> **TASK**: Repeat, please, only the lines from the top of the data down to the line with "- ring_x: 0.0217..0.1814"; include both of those lines.

> **GIVEN INFORMATION**:
---+---
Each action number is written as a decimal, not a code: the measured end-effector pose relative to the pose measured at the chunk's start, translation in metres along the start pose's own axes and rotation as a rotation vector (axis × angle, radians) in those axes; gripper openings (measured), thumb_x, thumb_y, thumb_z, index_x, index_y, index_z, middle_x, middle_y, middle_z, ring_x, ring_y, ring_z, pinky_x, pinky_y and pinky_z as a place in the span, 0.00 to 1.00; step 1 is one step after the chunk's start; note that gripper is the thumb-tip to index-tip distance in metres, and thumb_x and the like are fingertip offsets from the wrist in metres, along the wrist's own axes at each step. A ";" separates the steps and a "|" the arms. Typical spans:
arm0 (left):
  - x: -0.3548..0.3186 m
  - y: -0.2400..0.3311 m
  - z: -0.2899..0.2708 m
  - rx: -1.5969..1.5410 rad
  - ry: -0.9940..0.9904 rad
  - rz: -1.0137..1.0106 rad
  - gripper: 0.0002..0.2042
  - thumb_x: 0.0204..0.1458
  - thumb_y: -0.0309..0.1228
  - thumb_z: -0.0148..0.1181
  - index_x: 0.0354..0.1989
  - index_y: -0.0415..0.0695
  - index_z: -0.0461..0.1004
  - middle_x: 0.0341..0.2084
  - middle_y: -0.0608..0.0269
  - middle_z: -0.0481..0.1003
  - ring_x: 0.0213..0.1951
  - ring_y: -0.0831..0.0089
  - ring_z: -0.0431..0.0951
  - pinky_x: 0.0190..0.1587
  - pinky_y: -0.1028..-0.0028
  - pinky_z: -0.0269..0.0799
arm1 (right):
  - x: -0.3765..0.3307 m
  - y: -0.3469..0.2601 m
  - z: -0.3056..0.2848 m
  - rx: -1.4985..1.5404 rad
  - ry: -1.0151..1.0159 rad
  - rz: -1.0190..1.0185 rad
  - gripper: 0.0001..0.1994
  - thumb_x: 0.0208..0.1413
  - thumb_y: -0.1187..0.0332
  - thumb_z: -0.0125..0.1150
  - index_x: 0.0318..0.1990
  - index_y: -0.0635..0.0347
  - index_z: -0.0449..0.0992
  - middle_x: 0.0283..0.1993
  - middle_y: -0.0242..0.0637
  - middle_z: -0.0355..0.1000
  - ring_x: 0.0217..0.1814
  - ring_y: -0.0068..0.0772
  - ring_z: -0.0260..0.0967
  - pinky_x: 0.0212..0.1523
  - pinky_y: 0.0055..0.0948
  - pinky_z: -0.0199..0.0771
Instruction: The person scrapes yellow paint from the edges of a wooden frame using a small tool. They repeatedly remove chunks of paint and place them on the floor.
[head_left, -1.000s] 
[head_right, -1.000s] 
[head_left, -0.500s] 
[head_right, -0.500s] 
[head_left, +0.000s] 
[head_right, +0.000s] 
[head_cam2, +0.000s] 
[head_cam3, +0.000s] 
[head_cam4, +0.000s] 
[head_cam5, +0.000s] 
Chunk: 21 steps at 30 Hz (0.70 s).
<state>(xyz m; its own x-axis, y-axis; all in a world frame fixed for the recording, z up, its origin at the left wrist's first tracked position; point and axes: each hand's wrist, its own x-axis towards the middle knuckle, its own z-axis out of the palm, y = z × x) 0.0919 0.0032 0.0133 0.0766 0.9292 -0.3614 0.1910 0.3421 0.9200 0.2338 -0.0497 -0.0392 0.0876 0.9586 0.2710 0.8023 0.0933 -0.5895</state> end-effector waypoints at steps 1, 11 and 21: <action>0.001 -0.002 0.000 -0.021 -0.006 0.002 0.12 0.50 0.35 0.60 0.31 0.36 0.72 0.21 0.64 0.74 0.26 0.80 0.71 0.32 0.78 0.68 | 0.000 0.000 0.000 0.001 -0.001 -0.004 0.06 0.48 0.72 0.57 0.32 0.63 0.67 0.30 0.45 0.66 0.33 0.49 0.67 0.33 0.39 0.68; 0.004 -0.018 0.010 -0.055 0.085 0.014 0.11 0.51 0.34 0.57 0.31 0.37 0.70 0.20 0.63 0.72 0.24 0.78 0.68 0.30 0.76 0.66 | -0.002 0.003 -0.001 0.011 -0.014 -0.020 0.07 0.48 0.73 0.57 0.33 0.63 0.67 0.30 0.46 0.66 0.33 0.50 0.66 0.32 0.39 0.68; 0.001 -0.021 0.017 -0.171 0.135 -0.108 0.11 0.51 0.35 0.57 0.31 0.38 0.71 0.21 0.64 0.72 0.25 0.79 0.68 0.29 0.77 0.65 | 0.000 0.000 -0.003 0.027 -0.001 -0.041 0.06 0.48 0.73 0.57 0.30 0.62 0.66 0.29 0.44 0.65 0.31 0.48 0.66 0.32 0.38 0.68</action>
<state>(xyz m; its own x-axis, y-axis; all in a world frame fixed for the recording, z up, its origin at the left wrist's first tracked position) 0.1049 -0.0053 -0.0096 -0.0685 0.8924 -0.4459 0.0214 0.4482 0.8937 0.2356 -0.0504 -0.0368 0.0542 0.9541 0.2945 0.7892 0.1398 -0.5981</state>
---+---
> **SOLUTION TO THIS PROBLEM**:
Each action number is written as a decimal, not a code: the measured end-effector pose relative to the pose measured at the chunk's start, translation in metres along the start pose's own axes and rotation as a rotation vector (axis × angle, radians) in those axes; gripper openings (measured), thumb_x, thumb_y, thumb_z, index_x, index_y, index_z, middle_x, middle_y, middle_z, ring_x, ring_y, ring_z, pinky_x, pinky_y and pinky_z as a place in the span, 0.00 to 1.00; step 1 is one step after the chunk's start; note that gripper is the thumb-tip to index-tip distance in metres, and thumb_x and the like are fingertip offsets from the wrist in metres, along the wrist's own axes at each step. A ";" separates the steps and a "|" the arms. Typical spans:
arm0 (left):
  - x: -0.3548..0.3186 m
  - y: -0.2400..0.3311 m
  - z: -0.2899..0.2708 m
  - rx: -1.5969..1.5410 rad
  - ry: -0.9940..0.9904 rad
  - rz: -1.0137..1.0106 rad
  - gripper: 0.0002..0.2042
  - thumb_x: 0.0204..0.1458
  - thumb_y: -0.0309..0.1228
  - thumb_z: -0.0148..0.1181
  - index_x: 0.0354..0.1989
  - index_y: -0.0415..0.0695
  - index_z: -0.0461..0.1004
  - middle_x: 0.0341..0.2084
  - middle_y: -0.0608..0.0269
  - middle_z: -0.0481..0.1003
  - ring_x: 0.0213..0.1951
  - ring_y: -0.0831..0.0089
  - ring_z: -0.0431..0.0951
  - pinky_x: 0.0190..0.1587
  - pinky_y: -0.1028..-0.0028
  - pinky_z: -0.0269..0.0799
arm1 (right):
  - x: -0.3765..0.3307 m
  - y: -0.3469..0.2601 m
  - z: -0.3056..0.2848 m
  - rx: -1.4985..1.5404 rad
  - ry: -1.0151..1.0159 rad
  - rz: -1.0190..1.0185 rad
  - gripper: 0.0001..0.1994
  - thumb_x: 0.0208..0.1413
  - thumb_y: -0.1187..0.0332
  - thumb_z: -0.0125..0.1150
  - index_x: 0.0318..0.1990
  - index_y: -0.0635..0.0347
  - index_z: -0.0449..0.0992
  - middle_x: 0.0283..0.1993
  - middle_y: -0.0242..0.0637
  - middle_z: -0.0355..0.1000
  - ring_x: 0.0217..0.1814

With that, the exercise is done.